This weekend, 2 people knocked on our door and said they were the previous owner’s children. I answered via our ring camera. They explained that their father had just passed away and that they wanted to come inside to look around and see the house where they grew up. They were emotional and said they were struggling with the loss. And that this is was the place they had the most memories of and left connected to their father.
I felt bad, but I told them no. I explained that I wasn’t comfortable letting people I don’t know into my home, and I didn’t feel safe or prepared to host strangers, regardless of the circumstances. My husband also wasn’t home so I was alone.
They didn’t take it well. One of them became visibly upset and the other said they couldn’t believe I would deny them something so small when they had “lost everything.” They lingered on the porch for a bit, clearly angry, before eventually leaving.
About an hour later, another older woman came to my door. She introduced herself as their mother and the previous owner’s widow. She asked again if she and the children could come inside, saying it would help them with closure and that it was “still their home in a way.” She said they were devastated. At that point, I felt overwhelmed and uncomfortable. I told her again that I was sorry for their loss, but that the answer was still no. She left upset and disappointed.
AITA for not letting them in?
NTA.
For starters the house will no longer look like how their dad had it, you have different tastes etc, so it would be unrecognisable. Therefore, it’s better for them to remember it, how it was, than how it is now.
2. They could have been anyone, from the local thieves, to squatters who never leave.
This is what I came to say. It’s possible seeing the house completely changed would have upset them even more. Why not remember it the way it was?
The neighborhood I used to live in is one of those inner city places where no one really moves away (I married into it. I did not grow up there). The kids grow up, get married and then buy on the same block from some older person who passed away. So many times I’ve seen families come by to see the old place and it’s always criticism. “Why did you remove my mother’s chandelier? She loved it so much” “Why did you paint the wood trim?
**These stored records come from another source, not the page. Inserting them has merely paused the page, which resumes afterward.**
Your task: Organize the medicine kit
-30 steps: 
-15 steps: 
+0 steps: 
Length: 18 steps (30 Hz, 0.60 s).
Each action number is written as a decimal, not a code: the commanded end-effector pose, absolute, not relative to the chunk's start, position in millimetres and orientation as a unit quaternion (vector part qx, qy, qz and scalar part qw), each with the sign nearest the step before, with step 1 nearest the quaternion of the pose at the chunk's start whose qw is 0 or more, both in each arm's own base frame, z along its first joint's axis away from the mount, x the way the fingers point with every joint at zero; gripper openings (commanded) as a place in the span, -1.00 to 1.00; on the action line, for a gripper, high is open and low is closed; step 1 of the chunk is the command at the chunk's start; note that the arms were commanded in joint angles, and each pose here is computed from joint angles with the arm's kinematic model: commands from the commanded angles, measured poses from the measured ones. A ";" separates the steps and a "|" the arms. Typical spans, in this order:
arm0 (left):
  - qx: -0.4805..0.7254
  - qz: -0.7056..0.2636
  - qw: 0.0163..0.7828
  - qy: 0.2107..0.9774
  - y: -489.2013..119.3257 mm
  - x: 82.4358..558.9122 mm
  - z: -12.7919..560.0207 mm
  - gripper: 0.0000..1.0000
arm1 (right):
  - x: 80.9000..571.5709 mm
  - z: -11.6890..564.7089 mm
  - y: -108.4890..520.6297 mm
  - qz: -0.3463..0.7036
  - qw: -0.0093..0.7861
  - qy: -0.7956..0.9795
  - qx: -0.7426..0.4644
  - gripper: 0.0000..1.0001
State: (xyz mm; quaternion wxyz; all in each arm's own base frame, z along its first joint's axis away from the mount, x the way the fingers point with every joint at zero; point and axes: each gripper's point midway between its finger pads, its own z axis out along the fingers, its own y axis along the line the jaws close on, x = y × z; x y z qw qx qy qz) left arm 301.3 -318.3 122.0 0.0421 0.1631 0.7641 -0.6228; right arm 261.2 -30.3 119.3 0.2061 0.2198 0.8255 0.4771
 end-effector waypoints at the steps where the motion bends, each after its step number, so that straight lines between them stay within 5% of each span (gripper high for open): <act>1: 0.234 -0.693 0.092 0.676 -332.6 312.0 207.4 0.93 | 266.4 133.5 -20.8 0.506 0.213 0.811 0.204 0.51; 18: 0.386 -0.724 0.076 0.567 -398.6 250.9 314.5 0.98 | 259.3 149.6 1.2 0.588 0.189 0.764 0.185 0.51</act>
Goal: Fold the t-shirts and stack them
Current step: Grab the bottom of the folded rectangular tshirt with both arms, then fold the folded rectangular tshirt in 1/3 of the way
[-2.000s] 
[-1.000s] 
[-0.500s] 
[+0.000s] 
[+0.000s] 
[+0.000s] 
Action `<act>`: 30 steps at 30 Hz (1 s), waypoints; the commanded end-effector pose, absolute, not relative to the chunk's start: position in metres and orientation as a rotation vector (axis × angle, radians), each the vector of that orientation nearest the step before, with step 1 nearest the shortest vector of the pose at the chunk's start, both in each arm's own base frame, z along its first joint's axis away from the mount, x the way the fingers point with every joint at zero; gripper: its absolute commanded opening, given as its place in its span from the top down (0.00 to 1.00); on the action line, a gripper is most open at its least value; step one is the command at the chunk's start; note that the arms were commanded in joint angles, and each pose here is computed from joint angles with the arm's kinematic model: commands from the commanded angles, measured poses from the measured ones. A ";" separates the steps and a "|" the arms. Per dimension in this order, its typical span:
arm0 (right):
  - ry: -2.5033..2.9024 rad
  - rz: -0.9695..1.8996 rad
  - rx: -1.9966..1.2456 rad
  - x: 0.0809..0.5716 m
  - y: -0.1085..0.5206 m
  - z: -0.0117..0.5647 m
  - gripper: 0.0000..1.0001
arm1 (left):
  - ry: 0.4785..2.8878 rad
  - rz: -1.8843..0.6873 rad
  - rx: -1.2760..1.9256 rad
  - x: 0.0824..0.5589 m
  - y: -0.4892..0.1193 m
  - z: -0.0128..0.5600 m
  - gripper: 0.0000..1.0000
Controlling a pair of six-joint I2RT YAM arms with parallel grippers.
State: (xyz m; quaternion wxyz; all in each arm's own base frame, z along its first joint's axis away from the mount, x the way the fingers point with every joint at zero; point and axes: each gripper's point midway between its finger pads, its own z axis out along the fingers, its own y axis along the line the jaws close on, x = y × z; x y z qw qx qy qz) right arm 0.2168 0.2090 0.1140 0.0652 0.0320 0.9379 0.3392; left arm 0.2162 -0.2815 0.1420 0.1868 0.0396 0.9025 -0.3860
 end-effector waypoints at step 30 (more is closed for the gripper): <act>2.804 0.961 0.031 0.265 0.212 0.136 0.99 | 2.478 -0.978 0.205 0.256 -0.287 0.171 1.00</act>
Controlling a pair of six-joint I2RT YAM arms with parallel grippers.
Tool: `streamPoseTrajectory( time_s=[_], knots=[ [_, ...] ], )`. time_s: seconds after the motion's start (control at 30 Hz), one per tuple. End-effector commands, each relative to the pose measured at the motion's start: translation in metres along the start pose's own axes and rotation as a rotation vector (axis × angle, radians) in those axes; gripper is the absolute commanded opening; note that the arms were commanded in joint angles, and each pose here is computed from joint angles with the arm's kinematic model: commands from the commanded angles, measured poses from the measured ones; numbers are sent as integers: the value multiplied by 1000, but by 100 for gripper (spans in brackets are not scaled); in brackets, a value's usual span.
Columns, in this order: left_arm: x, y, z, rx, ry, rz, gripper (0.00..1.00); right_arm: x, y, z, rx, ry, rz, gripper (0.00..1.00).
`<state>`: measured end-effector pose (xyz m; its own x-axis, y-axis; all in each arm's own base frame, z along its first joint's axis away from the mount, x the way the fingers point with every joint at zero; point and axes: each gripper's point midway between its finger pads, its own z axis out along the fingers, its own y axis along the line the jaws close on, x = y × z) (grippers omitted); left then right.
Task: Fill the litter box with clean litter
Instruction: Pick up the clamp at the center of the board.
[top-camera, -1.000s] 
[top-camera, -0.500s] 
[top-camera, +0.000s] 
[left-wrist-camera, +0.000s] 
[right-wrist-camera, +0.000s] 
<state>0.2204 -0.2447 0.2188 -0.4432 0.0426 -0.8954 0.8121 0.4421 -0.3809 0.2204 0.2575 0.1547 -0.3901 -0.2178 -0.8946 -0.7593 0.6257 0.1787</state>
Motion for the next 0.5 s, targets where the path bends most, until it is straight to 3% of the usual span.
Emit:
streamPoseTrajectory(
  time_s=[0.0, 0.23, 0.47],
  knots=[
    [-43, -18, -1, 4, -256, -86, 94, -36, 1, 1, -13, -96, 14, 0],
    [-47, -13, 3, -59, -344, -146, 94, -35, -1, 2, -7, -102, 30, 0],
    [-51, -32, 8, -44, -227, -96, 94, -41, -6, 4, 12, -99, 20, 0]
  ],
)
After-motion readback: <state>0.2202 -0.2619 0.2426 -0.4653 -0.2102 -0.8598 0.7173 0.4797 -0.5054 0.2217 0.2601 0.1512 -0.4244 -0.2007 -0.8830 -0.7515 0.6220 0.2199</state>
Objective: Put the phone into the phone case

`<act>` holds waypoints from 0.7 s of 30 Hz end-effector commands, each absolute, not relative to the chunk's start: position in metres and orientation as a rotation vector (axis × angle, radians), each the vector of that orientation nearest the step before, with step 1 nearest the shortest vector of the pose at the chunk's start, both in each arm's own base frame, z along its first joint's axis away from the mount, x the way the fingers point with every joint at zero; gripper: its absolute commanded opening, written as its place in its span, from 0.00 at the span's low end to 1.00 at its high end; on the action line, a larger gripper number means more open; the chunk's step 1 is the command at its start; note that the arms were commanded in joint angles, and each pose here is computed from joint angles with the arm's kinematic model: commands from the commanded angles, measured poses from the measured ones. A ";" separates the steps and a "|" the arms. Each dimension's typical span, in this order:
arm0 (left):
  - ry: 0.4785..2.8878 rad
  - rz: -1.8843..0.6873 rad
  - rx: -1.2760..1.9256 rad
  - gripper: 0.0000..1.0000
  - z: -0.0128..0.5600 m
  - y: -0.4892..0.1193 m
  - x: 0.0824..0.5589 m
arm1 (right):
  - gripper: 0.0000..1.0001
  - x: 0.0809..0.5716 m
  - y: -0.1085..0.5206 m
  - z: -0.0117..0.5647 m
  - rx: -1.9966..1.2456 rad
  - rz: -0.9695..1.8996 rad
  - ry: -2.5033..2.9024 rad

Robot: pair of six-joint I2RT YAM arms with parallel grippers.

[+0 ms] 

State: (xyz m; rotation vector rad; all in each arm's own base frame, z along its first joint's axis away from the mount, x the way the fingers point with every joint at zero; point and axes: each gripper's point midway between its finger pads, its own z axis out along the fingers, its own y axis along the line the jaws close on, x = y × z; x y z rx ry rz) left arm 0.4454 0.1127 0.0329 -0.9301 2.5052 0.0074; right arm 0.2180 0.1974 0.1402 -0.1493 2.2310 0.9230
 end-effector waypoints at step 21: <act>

My dad worked so hard to sand off the old paint and stain it”. People would get really upset and it got weird. It’s best to relive old memories from photos or a quick drive by.
How incredibly entitled of them. You were right not to let 3 perfect strangers into your home.
The pushing it after being told no is sketchy af.
NTA. People have to realize scammers and thieves have no morals and would use the same story to gain entry. You have no clue as to the veracity of their claims.
This is a common way thieves gain access to houses. NTA
I didn’t know that but I’ve been robbed before back in my college apartment (I wasn’t home) but it’d made me extra cautious
I guess it’s because of where I grew up but my first thought was you almost got robbed too. This is basically how people got in to rob my grandma’s house where I grew up (not the dead dad angle but “we grew up here, we were just in the neighborhood…”). There’s absolutely no shame in being cautious. People saying YTA have probably had it pretty easy if the reality of this type of setup doesn’t even occur to them.
OP, you are NTA. In fact ….. you deserve
A+ For your horse sense!
My first thought was she’s getting robbed.
I’m disturbed by the comment that it was still their home “in a way”
INFO: How do you know that they were the previous owner’s children, other than taking their word for it? Sure, you could have given some grieving people a weird moment in a stranger’s home, but also, you could have been robbed.
I work in fraud and just handled a claim a week or so ago where someone let strangers with a very similar story into their house. The strangers then hit them over the head and robbed them. Am I saying that’s 100% what was happening here? No. Am I saying it would be stupid to let someone into your house just because they have a story that tugs the heartstrings? Yes.
NTA. We once had people turn up at our house saying that they grew up here. My husband’s family has owned the house for a couple of generations so it was literally impossible. There’s no way of knowing anyone’s intentions.